» **The problem**
There is one span to output from the data below: the lines starting at the line with "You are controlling" and ending at the line with "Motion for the". Output it exactly, ends included, nothing more.

(Extracted data entries)
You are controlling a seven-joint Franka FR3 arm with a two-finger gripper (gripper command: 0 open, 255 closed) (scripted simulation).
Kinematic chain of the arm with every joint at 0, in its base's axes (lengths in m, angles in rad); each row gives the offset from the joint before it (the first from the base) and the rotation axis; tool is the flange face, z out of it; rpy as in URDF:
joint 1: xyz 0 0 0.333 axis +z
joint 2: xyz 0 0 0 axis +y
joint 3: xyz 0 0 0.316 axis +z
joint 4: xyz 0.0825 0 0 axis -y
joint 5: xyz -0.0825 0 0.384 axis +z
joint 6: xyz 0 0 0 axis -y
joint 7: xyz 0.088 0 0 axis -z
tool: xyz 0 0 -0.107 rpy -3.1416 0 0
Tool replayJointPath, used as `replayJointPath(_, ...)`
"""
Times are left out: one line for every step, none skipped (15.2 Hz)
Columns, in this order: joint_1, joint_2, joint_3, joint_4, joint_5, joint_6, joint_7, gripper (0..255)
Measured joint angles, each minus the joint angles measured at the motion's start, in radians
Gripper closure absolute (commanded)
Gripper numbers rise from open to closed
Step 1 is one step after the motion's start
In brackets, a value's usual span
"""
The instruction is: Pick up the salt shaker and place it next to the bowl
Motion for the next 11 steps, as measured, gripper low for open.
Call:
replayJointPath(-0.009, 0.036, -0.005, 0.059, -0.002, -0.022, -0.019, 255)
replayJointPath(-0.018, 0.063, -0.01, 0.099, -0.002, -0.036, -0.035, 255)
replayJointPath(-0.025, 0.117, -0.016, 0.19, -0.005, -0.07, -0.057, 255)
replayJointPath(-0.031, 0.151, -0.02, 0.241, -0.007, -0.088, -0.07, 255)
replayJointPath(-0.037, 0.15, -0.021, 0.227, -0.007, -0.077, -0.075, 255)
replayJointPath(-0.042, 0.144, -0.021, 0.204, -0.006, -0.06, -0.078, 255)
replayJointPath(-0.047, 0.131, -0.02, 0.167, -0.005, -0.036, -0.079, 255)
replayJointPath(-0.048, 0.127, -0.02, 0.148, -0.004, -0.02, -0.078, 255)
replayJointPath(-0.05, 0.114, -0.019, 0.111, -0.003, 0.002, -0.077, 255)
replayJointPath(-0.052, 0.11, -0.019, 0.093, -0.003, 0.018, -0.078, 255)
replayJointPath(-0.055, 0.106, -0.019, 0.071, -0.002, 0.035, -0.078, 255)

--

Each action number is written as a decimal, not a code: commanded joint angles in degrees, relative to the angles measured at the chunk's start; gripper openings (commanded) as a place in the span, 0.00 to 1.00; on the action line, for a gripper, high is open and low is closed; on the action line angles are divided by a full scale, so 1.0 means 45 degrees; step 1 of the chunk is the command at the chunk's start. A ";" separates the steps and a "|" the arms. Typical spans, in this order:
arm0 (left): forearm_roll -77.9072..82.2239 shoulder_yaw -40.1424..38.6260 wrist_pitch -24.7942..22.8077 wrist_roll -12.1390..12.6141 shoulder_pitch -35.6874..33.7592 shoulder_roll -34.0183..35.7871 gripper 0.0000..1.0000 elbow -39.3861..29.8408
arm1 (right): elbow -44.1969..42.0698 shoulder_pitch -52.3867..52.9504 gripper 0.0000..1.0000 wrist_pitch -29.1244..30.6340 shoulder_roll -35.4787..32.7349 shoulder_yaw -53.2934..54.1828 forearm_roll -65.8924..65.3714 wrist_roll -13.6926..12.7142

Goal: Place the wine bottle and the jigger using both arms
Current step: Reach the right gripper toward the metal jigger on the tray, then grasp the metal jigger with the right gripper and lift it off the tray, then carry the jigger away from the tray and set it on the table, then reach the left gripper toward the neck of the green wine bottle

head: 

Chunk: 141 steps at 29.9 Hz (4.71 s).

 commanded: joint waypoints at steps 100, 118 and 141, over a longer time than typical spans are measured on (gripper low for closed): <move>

» **The answer**
You are controlling a seven-joint Franka FR3 arm with a two-finger gripper (gripper command: 0 open, 255 closed) (scripted simulation).
Kinematic chain of the arm with every joint at 0, in its base's axes (lengths in m, angles in rad); each row gives the offset from the joint before it (the first from the base) and the rotation axis; tool is the flange face, z out of it; rpy as in URDF:
joint 1: xyz 0 0 0.333 axis +z
joint 2: xyz 0 0 0 axis +y
joint 3: xyz 0 0 0.316 axis +z
joint 4: xyz 0.0825 0 0 axis -y
joint 5: xyz -0.0825 0 0.384 axis +z
joint 6: xyz 0 0 0 axis -y
joint 7: xyz 0.088 0 0 axis -z
tool: xyz 0 0 -0.107 rpy -3.1416 0 0
Tool replayJointPath, used as `replayJointPath(_, ...)`
"""
Times are left out: one line for every step, none skipped (15.2 Hz)
Columns, in this order: joint_1, joint_2, joint_3, joint_4, joint_5, joint_6, joint_7, gripper (0..255)
Measured joint angles, each minus the joint angles measured at the motion's start, in radians
Gripper closure absolute (commanded)
Gripper numbers rise from open to closed
Step 1 is one step after the motion's start
In brackets, a value's usual span
"""
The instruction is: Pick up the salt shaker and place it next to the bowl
Motion for the next 11 steps, as measured, gripper low for open.

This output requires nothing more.